▶ WHAT THE TASK REQUIRES
Please repeat the entries exactly as they appear and omit any images.

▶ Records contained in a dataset
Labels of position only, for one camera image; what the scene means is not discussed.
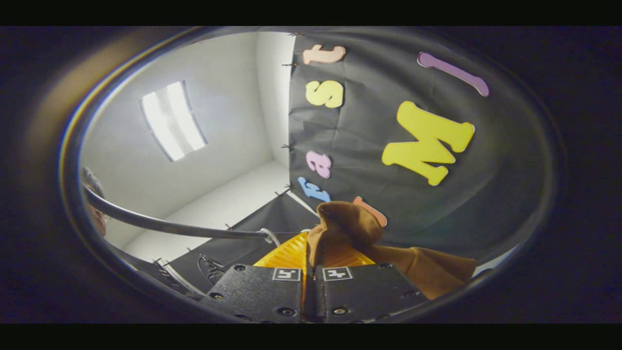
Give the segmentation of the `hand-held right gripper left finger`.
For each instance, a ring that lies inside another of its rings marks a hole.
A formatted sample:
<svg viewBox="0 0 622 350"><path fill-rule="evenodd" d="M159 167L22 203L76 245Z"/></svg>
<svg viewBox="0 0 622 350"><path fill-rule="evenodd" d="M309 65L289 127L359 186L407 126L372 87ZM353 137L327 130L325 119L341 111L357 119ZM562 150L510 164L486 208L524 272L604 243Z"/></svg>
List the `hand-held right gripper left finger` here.
<svg viewBox="0 0 622 350"><path fill-rule="evenodd" d="M300 323L307 246L307 233L301 232L255 264L235 264L201 304L249 322Z"/></svg>

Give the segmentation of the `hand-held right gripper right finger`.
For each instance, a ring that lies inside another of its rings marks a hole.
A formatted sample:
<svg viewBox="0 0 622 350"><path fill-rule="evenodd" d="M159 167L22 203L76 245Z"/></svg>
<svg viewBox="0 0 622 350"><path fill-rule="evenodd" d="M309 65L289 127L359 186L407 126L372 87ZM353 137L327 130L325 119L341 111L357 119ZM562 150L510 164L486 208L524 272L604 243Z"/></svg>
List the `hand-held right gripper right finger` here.
<svg viewBox="0 0 622 350"><path fill-rule="evenodd" d="M396 264L353 248L328 249L310 270L311 323L384 322L428 301Z"/></svg>

▶ WRITTEN ANSWER
Labels of position only, for one camera image; what the scene means is not discussed.
Give the segmentation of the `hand-held right gripper left finger`.
For each instance, a ring that lies inside another of its rings marks a hole.
A formatted sample:
<svg viewBox="0 0 622 350"><path fill-rule="evenodd" d="M159 167L22 203L76 245Z"/></svg>
<svg viewBox="0 0 622 350"><path fill-rule="evenodd" d="M309 65L289 127L359 186L407 126L372 87ZM353 137L327 130L325 119L341 111L357 119ZM562 150L510 164L486 208L524 272L604 243Z"/></svg>
List the `hand-held right gripper left finger` here.
<svg viewBox="0 0 622 350"><path fill-rule="evenodd" d="M300 323L307 246L307 233L301 232L255 264L235 264L201 304L249 322Z"/></svg>

Give the segmentation of the `hand-held right gripper right finger`.
For each instance, a ring that lies inside another of its rings marks a hole.
A formatted sample:
<svg viewBox="0 0 622 350"><path fill-rule="evenodd" d="M159 167L22 203L76 245Z"/></svg>
<svg viewBox="0 0 622 350"><path fill-rule="evenodd" d="M309 65L289 127L359 186L407 126L372 87ZM353 137L327 130L325 119L341 111L357 119ZM562 150L510 164L486 208L524 272L604 243Z"/></svg>
List the `hand-held right gripper right finger` here.
<svg viewBox="0 0 622 350"><path fill-rule="evenodd" d="M396 264L353 248L328 249L310 270L311 323L384 322L428 301Z"/></svg>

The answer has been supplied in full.